The Erosion of Marriage: The Effect of Law on New Zealand’s Foundational Institution.

Angela Burgess. Maxim Institute 2002. [100 pages]

Angela Burgess’ short book describes changes to the institution of marriage in New Zealand and how legislation has accelerated these changes. In less than one hundred pages, her book gives three ‘snapshots’ detailing the nature and role of marriage in 1850, 1950 and today (early 2000’s), as well as an assessment of the impacts made by legislative changes. Readers who are concerned about marriage and family matters will find this book a factual and illuminating read.

In 2013 same-sex marriage was legalised in New Zealand. Many lamented then that the institution of marriage was thereby rendered meaningless, if not destroyed. The Erosion of Marriage was written before same-sex marriage was a live issue (although it is discussed toward the end of the book). However, Burgess shows that the legal uniqueness of the marriage union had already virtually disappeared by the time it was published. This had come about by two significant shifts in the ways laws reinforced and relaxed relationship bonds.
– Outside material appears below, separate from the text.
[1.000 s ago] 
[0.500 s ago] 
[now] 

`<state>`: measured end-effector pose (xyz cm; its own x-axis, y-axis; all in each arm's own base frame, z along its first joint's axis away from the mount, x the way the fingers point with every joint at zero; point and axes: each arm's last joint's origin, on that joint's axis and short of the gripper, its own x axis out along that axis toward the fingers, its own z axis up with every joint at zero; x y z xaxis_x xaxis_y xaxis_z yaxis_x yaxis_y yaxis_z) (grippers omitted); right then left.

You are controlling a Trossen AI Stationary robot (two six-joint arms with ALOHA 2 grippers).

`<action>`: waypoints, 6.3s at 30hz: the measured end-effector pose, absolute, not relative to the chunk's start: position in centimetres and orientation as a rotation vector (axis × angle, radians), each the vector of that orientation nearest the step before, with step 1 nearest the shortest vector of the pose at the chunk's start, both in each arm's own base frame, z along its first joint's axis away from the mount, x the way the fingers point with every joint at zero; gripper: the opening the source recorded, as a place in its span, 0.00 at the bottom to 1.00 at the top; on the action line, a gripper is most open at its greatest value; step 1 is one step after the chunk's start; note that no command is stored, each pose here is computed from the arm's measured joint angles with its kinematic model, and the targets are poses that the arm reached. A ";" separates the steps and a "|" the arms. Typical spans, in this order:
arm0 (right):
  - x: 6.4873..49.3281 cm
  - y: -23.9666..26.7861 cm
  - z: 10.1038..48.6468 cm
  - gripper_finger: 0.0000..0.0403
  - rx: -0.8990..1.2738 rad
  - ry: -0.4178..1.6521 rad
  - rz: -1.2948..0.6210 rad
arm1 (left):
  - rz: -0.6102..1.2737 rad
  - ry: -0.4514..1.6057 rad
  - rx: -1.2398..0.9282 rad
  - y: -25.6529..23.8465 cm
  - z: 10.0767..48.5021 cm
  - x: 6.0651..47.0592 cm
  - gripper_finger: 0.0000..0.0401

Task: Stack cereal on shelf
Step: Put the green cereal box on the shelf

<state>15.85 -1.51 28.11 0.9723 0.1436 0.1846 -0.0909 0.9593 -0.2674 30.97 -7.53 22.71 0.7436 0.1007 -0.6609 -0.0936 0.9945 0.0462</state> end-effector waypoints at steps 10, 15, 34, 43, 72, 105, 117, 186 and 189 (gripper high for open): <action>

The first shift will be familiar to many readers today. As fewer couples have chosen to marry, other types of relationship have been increasingly formalised under law and been granted the rights and duties of marriage. A prime example is that of de facto relationships. Currently, this relationship is now entitled to particular kinds of employment leave, rights to property after the death of one partner or the end of the relationship, and bear the responsibility to pay child support. These are just a few of the rights and duties that were once unique to the marital relationship. Notably, these are not always at the approval of couples who have chosen not to marry – some of the responsibilities of marriage are imposed on those who have deliberately chosen not to marry in order to avoid them. Civil unions are another example. These were not a reality at the time of publication, but are identified as another kind of relationship which would include all the legal entitlements of a marriage without being an actual marriage. The common and dismissive remark that the only point of difference between a marriage and any other serious relations is “just a piece of paper” is, in the eyes of the law, not too far from the truth.

The second shift is more surprising. Throughout the first section of Burgess’ book, the contemporary reader will be struck by the differences in how marriage worked between 1850 and today. The man and woman who were married became a single legal entity, where they had previously been two (reflecting the biblical idea found in Genesis 2:24). Marital duties were prescribed and legally enforced if either party brought a complaint to the courts: husbands had a duty to financially support his wife and their children, wives were obliged to domestically support their husbands. The couple were expected to live together, and an absent wife or husband could be legally compelled to return to the home. Divorce was extraordinarily difficult and practically impossible for those of modest financial means. Even before de facto relationships, civil unions, same-sex marriage etc, were brought to public consideration, it must be understood that the role and nature of marriage has already diminished. Because of this, the elevation of these other relationships to a par equal to marriage has not been as high as many suppose.

In short, it is not simply that other relationships have been formalised and elevated to the level of marriage. The Erosion of Marriage shows how marriage itself has been eroded in its significance, making it little different to other enduring relationships. It is in light of these changes that the privileged status of marriage has been seen as peculiarly unfair.

Burgess also shows how changes to marriage laws and practises have not only demonstrated change, but also accelerated it. The ease with which a divorce could be obtained as divorce laws relaxed has made divorces more common, which in turn has made marriage a less serious affair to engage in to begin with. Another change, illustrated by a quote from a newspaper column, observes a subtle but significant shift in attitude by the fact that marriage vows are now regularly composed by the couple themselves. The cited columnist writes:

“The old vows were created by society and presented to the couple, signifying the goal of conforming the couple to marriage. The new vows are created by the couple and presented to society, signifying the goal of conforming marriage to the couple. The two approaches reflect strikingly divergent views of marriage and of reality itself” (p. 54).

One can see from these examples how the stature of marriage in society has been diminished. Where marriage was once viewed as foundational to the stability of society – as the older laws testify – now it is viewed as a means to individual happiness and access to legal rights.

The second part of The Erosion of Marriage assesses the changes since 1850 and the time of its publication. Burgess outlines what has survived to the present day (early 2000s), and shows how marriage has been made less stable and enduring than it once was. She also demonstrates how the benefit of marriage is now oriented toward the individuals directly concerned rather than to wider society. Finally, she also discusses the impacts made by secularisation, legal pragmatism and the growing preoccupation on human rights.

The changing nature of the institution of marriage has been one of the most fraught social issues for New Zealand in recent years. Burgess’ short book is an informative and concise resource for those wanting to grapple with this subject. Even though much has changed since 2002, interested readers will not fail to find The Erosion of Marriage useful for mapping out the historical and legal landscape of marriage in Aotearoa.

The Erosion of Marriage is available at Fishpond.co.nz, and was priced at $11.95 on March 10, 2020.